Things looked good. They looked damned good. With the mirrors mounted we could operate on sunlight, with spare power for other uses. Life from soil imported from Earth spread throughout the soil imported from the Moon; and earthly plants were in love with the chemicals in lunar soil. We planted strawberries, corn and beans together; we planted squashes and melons in low-gravity areas and watched them grow into jungles of thin vines covered with fruit.
The smelter worked overtime, and we had more than enough metals for the whisker lab and biological vats, if only a shuttle would bring us the pumps and electronics we needed, and if necessary we’d make pumps in the machine shops, and Jack had Dot working out the details of setting up integrated-circuit manufacture.
But the better things looked in space, the worse they looked on Earth.
One of the ways we were going to make space colonies pay for themselves was through electricity.
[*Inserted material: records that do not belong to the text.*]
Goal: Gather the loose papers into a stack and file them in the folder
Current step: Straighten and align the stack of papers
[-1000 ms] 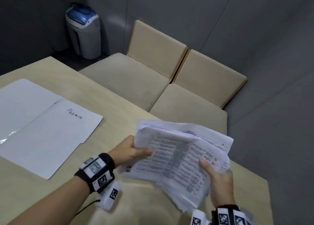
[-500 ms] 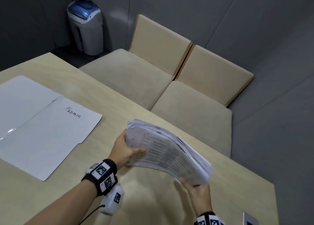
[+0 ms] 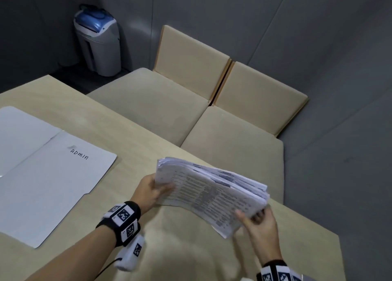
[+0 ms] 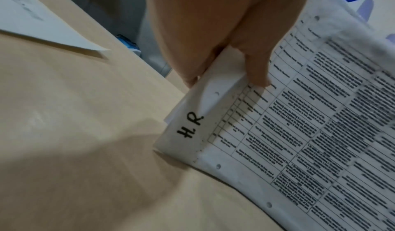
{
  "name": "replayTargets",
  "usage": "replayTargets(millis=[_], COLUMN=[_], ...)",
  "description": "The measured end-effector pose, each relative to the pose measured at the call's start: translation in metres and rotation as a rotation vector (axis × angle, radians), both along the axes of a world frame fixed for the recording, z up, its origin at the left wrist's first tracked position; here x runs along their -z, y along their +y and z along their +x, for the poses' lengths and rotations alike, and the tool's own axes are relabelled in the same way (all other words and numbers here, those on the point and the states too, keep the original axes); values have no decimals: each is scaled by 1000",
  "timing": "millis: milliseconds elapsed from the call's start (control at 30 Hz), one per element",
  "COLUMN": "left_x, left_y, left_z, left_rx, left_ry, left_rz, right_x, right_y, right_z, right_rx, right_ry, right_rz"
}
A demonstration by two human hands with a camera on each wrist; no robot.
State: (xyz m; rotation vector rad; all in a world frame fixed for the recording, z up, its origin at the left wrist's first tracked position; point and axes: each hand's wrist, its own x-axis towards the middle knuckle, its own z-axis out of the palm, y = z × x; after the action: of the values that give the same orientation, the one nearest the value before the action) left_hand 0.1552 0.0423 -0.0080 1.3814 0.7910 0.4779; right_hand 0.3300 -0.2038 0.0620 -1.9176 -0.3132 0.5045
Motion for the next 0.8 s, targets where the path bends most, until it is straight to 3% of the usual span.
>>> replayTargets(millis=[133, 233, 300, 400, 500, 567, 600, 700, 800], left_x=[-9, -35, -65, -115, -146, -149, -145, -123, -97], left_y=[10, 14, 14, 11, 7, 4, 1, -15, -37], left_z=[5, 8, 12, 19, 13, 0, -6, -16, -14], left_rx=[54, 166, 276, 343, 25, -274, -309, -18, 108], left_ry=[10, -3, -28, -52, -87, -113, -130, -153, -151], left_rz=[115, 355, 546, 857, 1021, 765, 558, 106, 15], right_x=[-64, -100, -107, -103, -97, -99, -100, -93, -70], right_y=[10, 28, 40, 46, 31, 18, 13, 3, 6], right_z=[20, 19, 12, 1, -9, -20, -27, -43, -55], right_rx=[-108, -464, -638, -671, -461, -340, -288, -155, -56], right_ry=[-462, -736, -748, -731, -397, -193, -122, 19, 51], right_rz=[-291, -465, -551, -512, -250, -49, 32, 253, 330])
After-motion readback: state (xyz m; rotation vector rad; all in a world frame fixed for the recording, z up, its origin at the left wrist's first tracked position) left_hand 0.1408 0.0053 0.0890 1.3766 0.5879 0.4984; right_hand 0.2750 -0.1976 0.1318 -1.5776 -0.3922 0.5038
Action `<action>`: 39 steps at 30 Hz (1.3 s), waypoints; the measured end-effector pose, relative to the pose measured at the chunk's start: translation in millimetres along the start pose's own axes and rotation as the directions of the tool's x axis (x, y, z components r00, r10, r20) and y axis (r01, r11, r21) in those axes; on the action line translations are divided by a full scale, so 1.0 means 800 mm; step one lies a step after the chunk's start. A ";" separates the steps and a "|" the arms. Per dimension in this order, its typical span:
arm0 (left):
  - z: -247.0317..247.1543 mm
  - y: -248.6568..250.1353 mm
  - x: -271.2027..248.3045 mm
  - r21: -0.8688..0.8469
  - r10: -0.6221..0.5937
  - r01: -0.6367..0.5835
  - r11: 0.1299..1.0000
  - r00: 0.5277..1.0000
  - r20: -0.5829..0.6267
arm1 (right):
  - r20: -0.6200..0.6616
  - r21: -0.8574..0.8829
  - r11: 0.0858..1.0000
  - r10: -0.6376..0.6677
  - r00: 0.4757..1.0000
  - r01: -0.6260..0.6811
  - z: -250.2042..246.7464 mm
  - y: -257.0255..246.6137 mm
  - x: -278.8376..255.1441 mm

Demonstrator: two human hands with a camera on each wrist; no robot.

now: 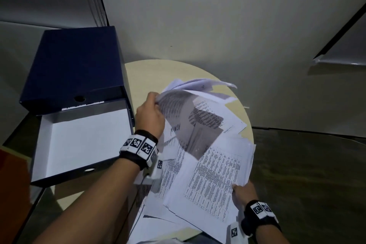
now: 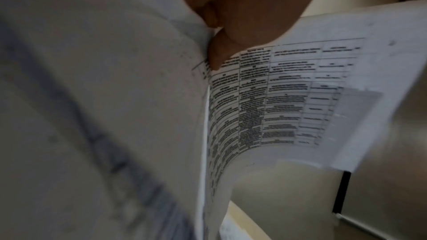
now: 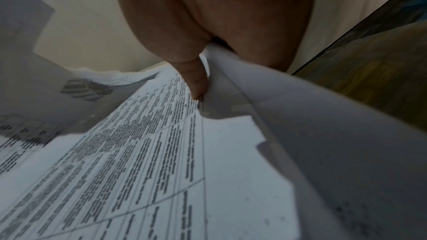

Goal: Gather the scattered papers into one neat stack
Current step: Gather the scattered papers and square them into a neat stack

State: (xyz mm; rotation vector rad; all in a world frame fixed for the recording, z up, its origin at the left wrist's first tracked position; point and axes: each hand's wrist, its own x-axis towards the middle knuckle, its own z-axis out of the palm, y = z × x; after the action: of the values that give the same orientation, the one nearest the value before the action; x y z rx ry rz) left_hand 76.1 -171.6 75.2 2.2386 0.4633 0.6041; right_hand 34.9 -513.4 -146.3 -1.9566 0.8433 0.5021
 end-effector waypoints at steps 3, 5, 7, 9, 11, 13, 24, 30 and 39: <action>-0.022 0.013 0.019 -0.031 0.047 -0.051 0.998 0.993 -0.106 | -0.004 -0.020 1.000 0.005 1.000 -0.005 -0.002 -0.005 -0.005; -0.041 0.026 0.033 -0.059 0.012 -0.025 0.998 0.978 -0.208 | -0.001 -0.033 0.999 0.008 1.000 -0.008 -0.004 -0.007 -0.009; -0.063 0.041 0.046 -0.109 -0.022 -0.010 0.994 0.958 -0.287 | 0.002 -0.034 0.999 0.007 1.000 -0.007 -0.006 -0.009 -0.010; -0.086 0.055 0.060 -0.187 -0.036 -0.027 0.982 0.945 -0.325 | 0.005 -0.067 0.998 -0.011 1.000 0.012 -0.008 -0.012 -0.015; -0.102 0.058 0.081 -0.404 -0.112 -0.032 0.914 0.938 -0.329 | 0.004 -0.067 0.998 -0.019 1.000 0.020 -0.012 -0.017 -0.018; -0.115 0.059 0.097 -0.680 -0.247 -0.017 0.733 0.925 -0.289 | 0.022 -0.056 0.998 -0.027 0.999 0.029 -0.013 -0.018 -0.022; 0.064 -0.017 -0.054 -0.286 -0.421 0.526 0.801 0.834 0.356 | 0.149 0.221 0.974 0.007 0.989 -0.040 -0.038 -0.016 -0.005; 0.125 -0.083 -0.120 0.065 -0.606 0.717 0.694 0.533 0.590 | 0.381 0.320 0.943 -0.039 0.924 -0.092 -0.031 -0.018 -0.027; 0.108 -0.094 -0.103 0.134 -0.546 0.579 0.804 0.632 0.550 | 0.277 0.067 0.988 -0.151 0.949 0.137 -0.008 0.015 -0.019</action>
State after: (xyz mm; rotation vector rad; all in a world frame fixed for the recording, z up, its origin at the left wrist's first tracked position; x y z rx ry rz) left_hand 45.9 -213.6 -56.0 1.9253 0.7724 -0.3831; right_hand 15.9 -518.1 -140.6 -1.8326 0.5231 0.6492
We put out big arrays of solar cells, monstrous spiderwebs a kilometer long by half that wide, so large that they needed small engines dotted all over them just to keep them oriented properly toward the sun.
We made the solar cells ourselves; one of the reasons they needed me was to get out the rare metals from the lunar regolith and save them for the solar-cell factory. And it was working; we had the structure and we were making the cells. Soon enough we’d have enormous power, megaWatts of power, enough to beam it down to Earth where it could pay back some of the costs of building the system. The orbiting power stations cost a fortune to put up, but not much to maintain; they would be like dams, big front end costs but then nearly free power forever.
We were sure that would save us. How could the United States turn down free electricity?
It looked good until the Fromates blew up the desert antenna that we would have been beaming the power down to, and the lawyers got their reconstruction tied into legal knots that would probably take five years to untangle.
The Senator from Wisconsin continued his crusade. This time we got three Golden Fleece awards. Down on Earth the company nominated him for membership in the Flat Earth Society. He gleefully accepted and cut our budget again.
We also had problems on board. Jack had started mean; it was obvious he had never wanted to come here in the first place. Now he turned mean as a rattlesnake. He worked us. If we could get the whisker lab finished ahead of time, at lower cost than planned, then maybe we could save the station yet; so he pushed and pushed again; and one day he pushed too hard.